Zuckerberg, quindi di fatto la combo Facebook+Instagram, sta riuscendo lì dove non ha mai fallito (almeno finora): fagocitare la concorrenza. Il meccanismo è semplice, il colosso Facebook osserva, copia, migliora e infine strangola l’avversario senza sporcarsi le mani più di tanto. E’ successo per Periscope, il social network che per primo ha introdotto le dirette e che è praticamente scomparso dopo che Fb ha introdotto lo stesso servizio tra quelli immediatamente disponibili sulla sua piattaforma. Stessa cosa sta accadendo con Snapchat: le stories sono state copiate, riprodotte e potenziate tramite Instagram.

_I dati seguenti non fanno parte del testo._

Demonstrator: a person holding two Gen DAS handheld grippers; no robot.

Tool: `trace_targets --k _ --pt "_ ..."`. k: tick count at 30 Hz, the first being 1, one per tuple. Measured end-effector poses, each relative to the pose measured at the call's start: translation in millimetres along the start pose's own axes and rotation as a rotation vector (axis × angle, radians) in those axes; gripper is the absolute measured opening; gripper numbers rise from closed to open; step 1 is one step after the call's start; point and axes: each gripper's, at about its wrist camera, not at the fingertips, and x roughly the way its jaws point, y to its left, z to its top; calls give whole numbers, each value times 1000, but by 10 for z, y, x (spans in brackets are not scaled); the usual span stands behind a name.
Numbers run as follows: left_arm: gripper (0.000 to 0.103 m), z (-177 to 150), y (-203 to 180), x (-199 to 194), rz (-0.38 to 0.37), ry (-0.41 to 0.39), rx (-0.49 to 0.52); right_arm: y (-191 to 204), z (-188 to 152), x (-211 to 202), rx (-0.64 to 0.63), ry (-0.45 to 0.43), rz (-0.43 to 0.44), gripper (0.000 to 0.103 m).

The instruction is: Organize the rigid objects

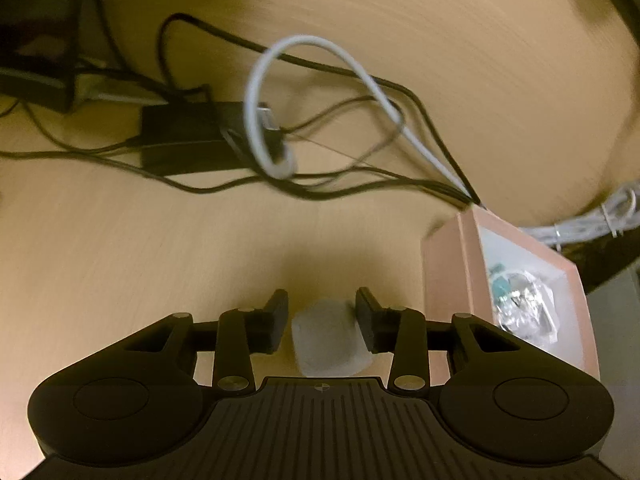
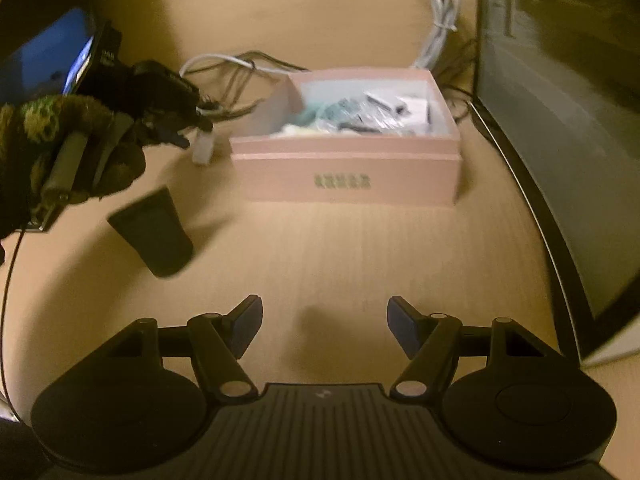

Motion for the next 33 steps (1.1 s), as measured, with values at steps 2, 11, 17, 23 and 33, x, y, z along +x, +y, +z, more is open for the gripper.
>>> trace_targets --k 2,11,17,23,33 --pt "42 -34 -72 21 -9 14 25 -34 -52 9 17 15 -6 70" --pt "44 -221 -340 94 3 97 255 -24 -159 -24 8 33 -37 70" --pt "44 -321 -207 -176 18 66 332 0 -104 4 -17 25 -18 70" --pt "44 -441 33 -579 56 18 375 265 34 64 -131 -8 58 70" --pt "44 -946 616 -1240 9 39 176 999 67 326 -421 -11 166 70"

Monopolio social. Ma il gigante è alla porta
Allarghiamo l’orizzonte. I numeri di Twitter non sono buoni, Snapchat è destinato a ridimensionarsi (se non a scomparire), altri social network sono lontani anni luce e tutto questo si condensa in modo semplice: il signor Facebook, Mark Zuckerberg, si appresta a monopolizzare il mondo virtuale dei social network dove ha già creato una specie di ecosistema che produce ricchezza (soprattutto per lui). L’economia del like, per farla breve. L’unico che può bloccare l’ascesa del signor Fb — e non è detto che questo sia un bene — è Jeff Bezos, ovvero Amazon.

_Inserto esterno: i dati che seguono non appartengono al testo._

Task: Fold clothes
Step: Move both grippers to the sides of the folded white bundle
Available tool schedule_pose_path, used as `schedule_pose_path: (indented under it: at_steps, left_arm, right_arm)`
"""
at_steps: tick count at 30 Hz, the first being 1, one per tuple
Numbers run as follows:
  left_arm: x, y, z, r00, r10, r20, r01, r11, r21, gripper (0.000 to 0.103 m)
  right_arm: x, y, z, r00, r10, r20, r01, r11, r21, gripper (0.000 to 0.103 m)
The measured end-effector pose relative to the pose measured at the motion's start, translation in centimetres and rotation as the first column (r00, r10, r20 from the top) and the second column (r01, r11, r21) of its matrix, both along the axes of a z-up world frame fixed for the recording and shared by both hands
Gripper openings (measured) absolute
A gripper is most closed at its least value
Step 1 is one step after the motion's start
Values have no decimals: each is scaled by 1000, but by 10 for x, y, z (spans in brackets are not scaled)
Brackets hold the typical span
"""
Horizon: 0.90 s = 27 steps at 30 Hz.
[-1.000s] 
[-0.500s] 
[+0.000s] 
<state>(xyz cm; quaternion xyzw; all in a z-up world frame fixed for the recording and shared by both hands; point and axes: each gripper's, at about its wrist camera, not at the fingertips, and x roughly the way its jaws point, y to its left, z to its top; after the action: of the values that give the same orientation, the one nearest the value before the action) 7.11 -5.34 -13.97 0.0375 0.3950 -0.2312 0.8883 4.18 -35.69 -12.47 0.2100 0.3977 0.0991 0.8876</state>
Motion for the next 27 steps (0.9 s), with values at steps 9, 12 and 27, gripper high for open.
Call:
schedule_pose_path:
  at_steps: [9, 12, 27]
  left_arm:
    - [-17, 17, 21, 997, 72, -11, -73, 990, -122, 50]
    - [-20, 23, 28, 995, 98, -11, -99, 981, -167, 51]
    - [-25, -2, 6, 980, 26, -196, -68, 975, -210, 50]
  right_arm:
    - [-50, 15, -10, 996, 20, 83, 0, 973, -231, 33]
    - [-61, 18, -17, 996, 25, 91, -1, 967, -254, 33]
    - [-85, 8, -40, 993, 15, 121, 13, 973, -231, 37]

L’uomo che da qualche giorno pare sia diventato l’essere vivente più ricco su questo pianeta (oltre 92,3 miliardi di dollari di patrimonio personale) è in procinto di lanciare una piattaforma social diversa da Facebook ma potenzialmente molto interessante. Si chiama “Amazon Spark” ed è stato definito così dai media americani: “A new shopping-focused “social network” aimed at getting hardcore Amazon users to spend even more money with the e-commerce giant”. Spark sarà una roba che mixando Pinterest e Instagram potenzierà le vendite di Amazon. Perché fa paura? Perché rispetto a Facebook e a tutti gli altri social network, Spark potrà disporre di un database incredibile: i dati sui nostri gusti, i nostri acquisti, il nostro indirizzo, numero di telefono e, soprattutto, i codici della nostra carta di credito.
C’è poco da fare signori miei, qualcun altro sta apparecchiando la tavola e voi siete (sempre) il piatto principale del menù.